Troy Broussard — Demystifying the Intoxilyzer 5000
14 10 2009Mr. Broussard recounts a conversation with a police officer:
I was speaking with a state trooper friend of mine at court the other day about different breath testing devices. We started talking about recent news reports of a flashlight, which also contained a device for detecting alcohol and the inherent problems with such a device.
When this trained police officer stated, “It’s not infallible like the Intoxilyzer 5000.” Even though I knew that some officers say this, and CMI, (the manufacturer of the Intoxilyzer), thinks the Intoxilyzer 5000 is God’s gift to law enforcement, I was still blown away (pun intended) by this troopers sincerity.
He actually believed this statement.
Unfortunately, many judges in this state believe the same as the trooper. It is incumbent upon us as defense attorneys to challenge this erroneous assumption and offer facts, which will provide judges, prosecutors, and law enforcement officers, with realistic limitations of this machine.
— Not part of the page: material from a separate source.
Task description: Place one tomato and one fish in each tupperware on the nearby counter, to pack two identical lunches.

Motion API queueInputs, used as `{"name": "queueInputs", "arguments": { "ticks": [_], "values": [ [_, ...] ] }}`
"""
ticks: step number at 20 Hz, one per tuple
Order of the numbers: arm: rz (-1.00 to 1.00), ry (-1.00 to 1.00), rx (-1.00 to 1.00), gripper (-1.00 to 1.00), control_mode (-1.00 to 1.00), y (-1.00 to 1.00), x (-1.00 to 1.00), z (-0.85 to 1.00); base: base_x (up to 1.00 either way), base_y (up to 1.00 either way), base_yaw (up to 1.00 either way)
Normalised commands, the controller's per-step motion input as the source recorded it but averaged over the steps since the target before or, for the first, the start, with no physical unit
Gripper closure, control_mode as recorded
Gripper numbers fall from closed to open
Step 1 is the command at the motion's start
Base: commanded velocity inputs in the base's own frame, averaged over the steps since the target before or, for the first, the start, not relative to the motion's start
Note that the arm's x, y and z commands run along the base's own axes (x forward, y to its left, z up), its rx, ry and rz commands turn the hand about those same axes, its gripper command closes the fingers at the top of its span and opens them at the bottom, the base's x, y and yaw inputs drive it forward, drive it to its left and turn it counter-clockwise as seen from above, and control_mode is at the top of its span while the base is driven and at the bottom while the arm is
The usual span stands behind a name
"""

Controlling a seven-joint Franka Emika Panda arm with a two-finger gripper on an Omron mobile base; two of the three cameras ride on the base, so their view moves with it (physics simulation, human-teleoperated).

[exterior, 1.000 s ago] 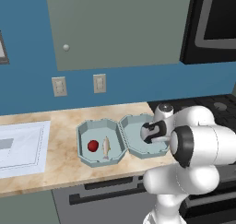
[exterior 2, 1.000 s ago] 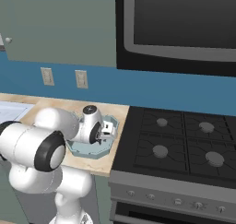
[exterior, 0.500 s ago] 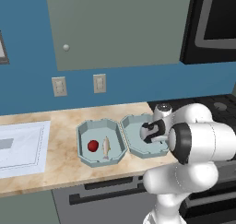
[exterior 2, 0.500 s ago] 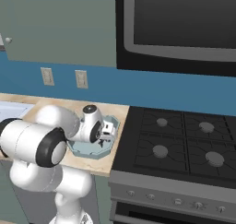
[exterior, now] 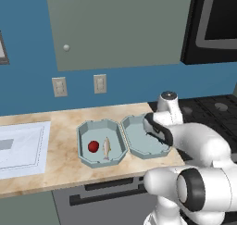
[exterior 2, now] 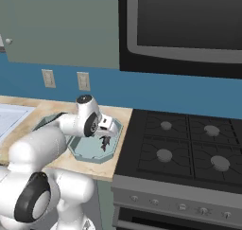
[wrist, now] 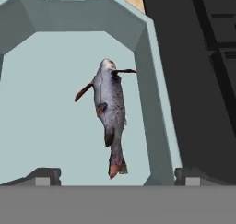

This article will attempt to point out some of those limitations.
In his article, Broussard outlines several key arguments that exemplify weaknesses of the Intoxilyzer 5000. The link the entire article is below.
Among several enlightening observations, Broussard states the following:
Accuracy is like trying to hit the center of a bull’s eye. It is the ability of the machine or method to provide a result as close to the true value as possible. Precision, on the other hand, is associated with the repeatability or results from analysis of the same sample. Is there clustering of the “hits” on the target or are they scattered? It is possible to have good precision without having good accuracy.
Thus, simply repeating a measurement does not insure accuracy.
Read the whole article here.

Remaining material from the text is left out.